Your instructions.
Skip the pictures, and retype the data below in full, exactly.

::: Source material :::

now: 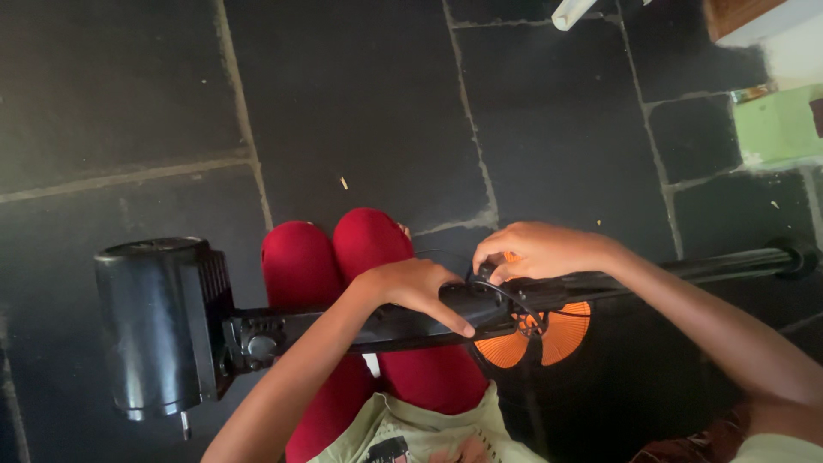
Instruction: The person sits on the floor and disassembles a black pedestal fan. They remove the motor housing, detach the fan blades, and separate the pole sections. The person then reassembles the fan by reattaching the motor housing, blades, and pole sections.
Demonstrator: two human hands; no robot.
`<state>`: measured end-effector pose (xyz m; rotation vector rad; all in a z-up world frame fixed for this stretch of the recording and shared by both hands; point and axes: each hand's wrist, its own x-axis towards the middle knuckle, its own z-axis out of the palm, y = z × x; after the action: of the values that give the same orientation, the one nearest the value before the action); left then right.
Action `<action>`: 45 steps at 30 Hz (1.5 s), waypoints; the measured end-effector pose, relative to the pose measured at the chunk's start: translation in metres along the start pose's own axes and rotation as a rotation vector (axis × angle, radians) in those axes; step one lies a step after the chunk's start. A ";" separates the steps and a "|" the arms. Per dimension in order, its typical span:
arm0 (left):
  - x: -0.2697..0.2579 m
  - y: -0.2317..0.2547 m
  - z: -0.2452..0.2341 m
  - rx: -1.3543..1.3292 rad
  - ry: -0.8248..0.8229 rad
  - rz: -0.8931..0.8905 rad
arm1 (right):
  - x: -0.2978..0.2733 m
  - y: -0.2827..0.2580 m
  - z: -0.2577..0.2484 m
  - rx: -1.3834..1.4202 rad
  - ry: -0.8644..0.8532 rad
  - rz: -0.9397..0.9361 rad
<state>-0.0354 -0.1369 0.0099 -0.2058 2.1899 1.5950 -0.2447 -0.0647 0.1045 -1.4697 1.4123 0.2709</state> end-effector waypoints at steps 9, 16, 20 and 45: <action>0.001 -0.002 -0.001 -0.014 -0.005 0.023 | 0.006 0.014 0.000 0.127 0.039 -0.424; -0.002 0.003 -0.004 -0.014 -0.032 0.015 | 0.004 0.008 -0.003 0.082 -0.021 -0.076; -0.002 0.002 -0.003 -0.043 -0.038 0.021 | 0.006 0.009 0.000 0.081 -0.044 -0.090; 0.012 -0.010 0.012 0.048 -0.025 0.054 | 0.013 -0.003 0.033 -0.365 0.048 0.152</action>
<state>-0.0399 -0.1278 -0.0067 -0.1120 2.2294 1.5632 -0.2229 -0.0474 0.0818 -1.6707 1.5750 0.6187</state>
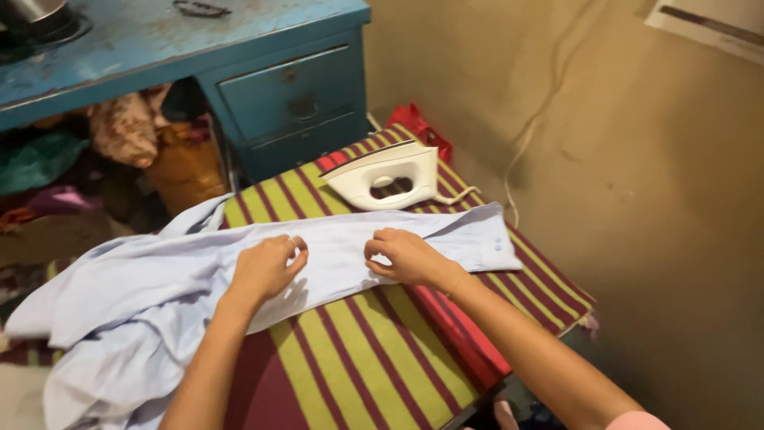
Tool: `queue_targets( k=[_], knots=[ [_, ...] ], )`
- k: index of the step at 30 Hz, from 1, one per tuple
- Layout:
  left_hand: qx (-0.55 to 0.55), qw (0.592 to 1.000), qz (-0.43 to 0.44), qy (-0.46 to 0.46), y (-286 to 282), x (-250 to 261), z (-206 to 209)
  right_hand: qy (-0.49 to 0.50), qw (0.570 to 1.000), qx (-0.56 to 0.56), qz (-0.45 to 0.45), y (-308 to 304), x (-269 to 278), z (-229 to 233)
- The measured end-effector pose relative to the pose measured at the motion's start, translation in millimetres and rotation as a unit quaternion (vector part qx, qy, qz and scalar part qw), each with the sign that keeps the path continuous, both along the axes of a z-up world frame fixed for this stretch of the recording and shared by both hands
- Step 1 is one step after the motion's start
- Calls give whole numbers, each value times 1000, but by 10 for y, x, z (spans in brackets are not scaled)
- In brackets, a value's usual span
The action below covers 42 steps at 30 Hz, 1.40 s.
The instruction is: The person irons a light blue shirt on a striped ironing board. They smooth the fabric with their hands, use a white electric iron to press the sleeves and body, and periodically flip the shirt to iron different sections.
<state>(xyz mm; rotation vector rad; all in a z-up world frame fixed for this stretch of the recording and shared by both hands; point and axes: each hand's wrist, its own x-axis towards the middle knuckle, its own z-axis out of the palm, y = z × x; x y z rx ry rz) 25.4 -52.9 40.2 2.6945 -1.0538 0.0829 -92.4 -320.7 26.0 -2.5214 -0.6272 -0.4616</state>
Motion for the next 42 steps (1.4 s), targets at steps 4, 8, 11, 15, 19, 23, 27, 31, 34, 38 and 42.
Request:
queue_targets(
  k=[4, 8, 11, 15, 19, 23, 27, 31, 34, 38, 42],
  knots=[
    [-14, 998, -12, -53, -451, 82, 200, -9, 1000, -7, -17, -278, -26, 179],
    [-60, 992, -34, -107, -997, 156, 355, -43, 998, -44, -34, -680, -11, 364],
    [-91, 978, -69, -174, -1468, 262, 518, -104, 990, -81, -52, -1067, 91, 502],
    [-80, 965, -92, -231, -2143, 424, 879, -146, 974, -140, -100, -1671, 300, 812],
    [-98, 941, -144, -290, -2749, 614, 1311, -174, 948, -209, -164, -2346, 615, 1321],
    [-92, 926, -160, -331, -3238, 874, 1768, -215, 910, -251, -249, -3046, 977, 1992],
    [-93, 916, -164, -355, -3614, 1119, 2055, -270, 868, -263, -324, -3630, 1386, 2517],
    [-90, 905, -175, -378, -3907, 1355, 2151, -271, 829, -314, -374, -4189, 1888, 2763],
    [-66, 898, -165, -403, -4070, 1577, 2173, -255, 794, -352, -426, -4566, 2263, 2882],
    [-11, 902, -139, -409, -4235, 1917, 2193, -280, 743, -367, -485, -4916, 2761, 3092],
    [-7, 892, -135, -432, -4323, 2152, 2082, -196, 720, -373, -551, -5161, 3116, 3243]
  ],
)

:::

Expected answer.
now: 
Instruction: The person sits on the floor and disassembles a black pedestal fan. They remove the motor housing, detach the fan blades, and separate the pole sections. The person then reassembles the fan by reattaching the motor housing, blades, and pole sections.
Demonstrator: two human hands; no robot.
`<state>`: measured end-effector pose (xyz m; rotation vector rad; all in a z-up world frame fixed for this stretch of the recording and shared by both hands; point and axes: each hand's wrist, its own x-axis towards the middle knuckle, its own z-axis out of the palm, y = z × x; after the action: of the values that give the same orientation, the one nearest the value before the action); left then right.
Action `<action>`: 45 steps at 30 Hz (1.5 s), waypoints; the measured end-effector pose, relative to the pose measured at the chunk's start: translation in metres along the start pose's own axes and rotation as a rotation vector (axis × angle, radians) in those axes; step one lies a step after the chunk's start. A ";" separates the steps and a "|" the arms. Per dimension in order, its typical span:
arm0 (left):
  - x: -0.2697..0.2579 m
  - y: -0.2317..0.2547 m
  - z: -0.2452..0.2341 m
  - rx: -1.3543..1.3292 rad
  - ry: -0.8248..0.8229 rad
  - rz: -0.8931..0.8905 rad
arm1 (right):
  - x: -0.2978..0.2733 m
  - y: -0.2827..0.2580 m
  - z: -0.2577..0.2484 m
  - rx: -1.3834..1.4202 rad
  - ry: -0.8644..0.8532 rad
  - rz: -0.9397..0.9361 rad
<state>-0.0354 -0.1369 0.0099 -0.2058 2.1899 1.5950 -0.2447 -0.0647 0.1045 -1.4697 1.4123 0.2709</state> end-effector waypoints at steps 9, 16, 20 and 45: <action>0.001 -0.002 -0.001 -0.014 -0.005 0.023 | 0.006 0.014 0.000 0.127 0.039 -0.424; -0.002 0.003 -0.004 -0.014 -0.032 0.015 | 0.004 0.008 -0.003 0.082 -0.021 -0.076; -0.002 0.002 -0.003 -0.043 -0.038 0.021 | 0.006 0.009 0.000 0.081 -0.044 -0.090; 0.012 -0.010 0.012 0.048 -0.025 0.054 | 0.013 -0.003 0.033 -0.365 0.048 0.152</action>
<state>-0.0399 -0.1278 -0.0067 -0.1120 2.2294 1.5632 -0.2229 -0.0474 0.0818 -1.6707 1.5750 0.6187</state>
Tool: `queue_targets( k=[_], knots=[ [_, ...] ], )`
- k: index of the step at 30 Hz, from 1, one per tuple
- Layout:
  left_hand: qx (-0.55 to 0.55), qw (0.592 to 1.000), qz (-0.43 to 0.44), qy (-0.46 to 0.46), y (-286 to 282), x (-250 to 261), z (-206 to 209)
  right_hand: qy (-0.49 to 0.50), qw (0.570 to 1.000), qx (-0.56 to 0.56), qz (-0.45 to 0.45), y (-308 to 304), x (-269 to 278), z (-229 to 233)
- The measured end-effector pose relative to the pose measured at the motion's start, translation in millimetres and rotation as a unit quaternion (vector part qx, qy, qz and scalar part qw), each with the sign that keeps the path continuous, both along the axes of a z-up world frame fixed for this stretch of the recording and shared by both hands
- Step 1 is one step after the motion's start
- Calls give whole numbers, each value times 1000, but by 10 for y, x, z (spans in brackets are not scaled)
- In brackets, a value's usual span
The action below covers 42 steps at 30 Hz, 1.40 s.
The instruction is: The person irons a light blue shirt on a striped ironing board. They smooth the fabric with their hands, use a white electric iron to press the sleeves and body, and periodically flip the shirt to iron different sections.
<state>(xyz mm; rotation vector rad; all in a z-up world frame fixed for this stretch of the recording and shared by both hands; point and axes: each hand's wrist, its own x-axis towards the middle knuckle, its own z-axis out of the palm, y = z × x; x y z rx ry rz) 25.4 -52.9 40.2 2.6945 -1.0538 0.0829 -92.4 -320.7 26.0 -2.5214 -0.6272 -0.4616</state>
Motion for the next 42 steps (1.4 s), targets at steps 4, 8, 11, 15, 19, 23, 27, 31, 34, 38 and 42.
Request:
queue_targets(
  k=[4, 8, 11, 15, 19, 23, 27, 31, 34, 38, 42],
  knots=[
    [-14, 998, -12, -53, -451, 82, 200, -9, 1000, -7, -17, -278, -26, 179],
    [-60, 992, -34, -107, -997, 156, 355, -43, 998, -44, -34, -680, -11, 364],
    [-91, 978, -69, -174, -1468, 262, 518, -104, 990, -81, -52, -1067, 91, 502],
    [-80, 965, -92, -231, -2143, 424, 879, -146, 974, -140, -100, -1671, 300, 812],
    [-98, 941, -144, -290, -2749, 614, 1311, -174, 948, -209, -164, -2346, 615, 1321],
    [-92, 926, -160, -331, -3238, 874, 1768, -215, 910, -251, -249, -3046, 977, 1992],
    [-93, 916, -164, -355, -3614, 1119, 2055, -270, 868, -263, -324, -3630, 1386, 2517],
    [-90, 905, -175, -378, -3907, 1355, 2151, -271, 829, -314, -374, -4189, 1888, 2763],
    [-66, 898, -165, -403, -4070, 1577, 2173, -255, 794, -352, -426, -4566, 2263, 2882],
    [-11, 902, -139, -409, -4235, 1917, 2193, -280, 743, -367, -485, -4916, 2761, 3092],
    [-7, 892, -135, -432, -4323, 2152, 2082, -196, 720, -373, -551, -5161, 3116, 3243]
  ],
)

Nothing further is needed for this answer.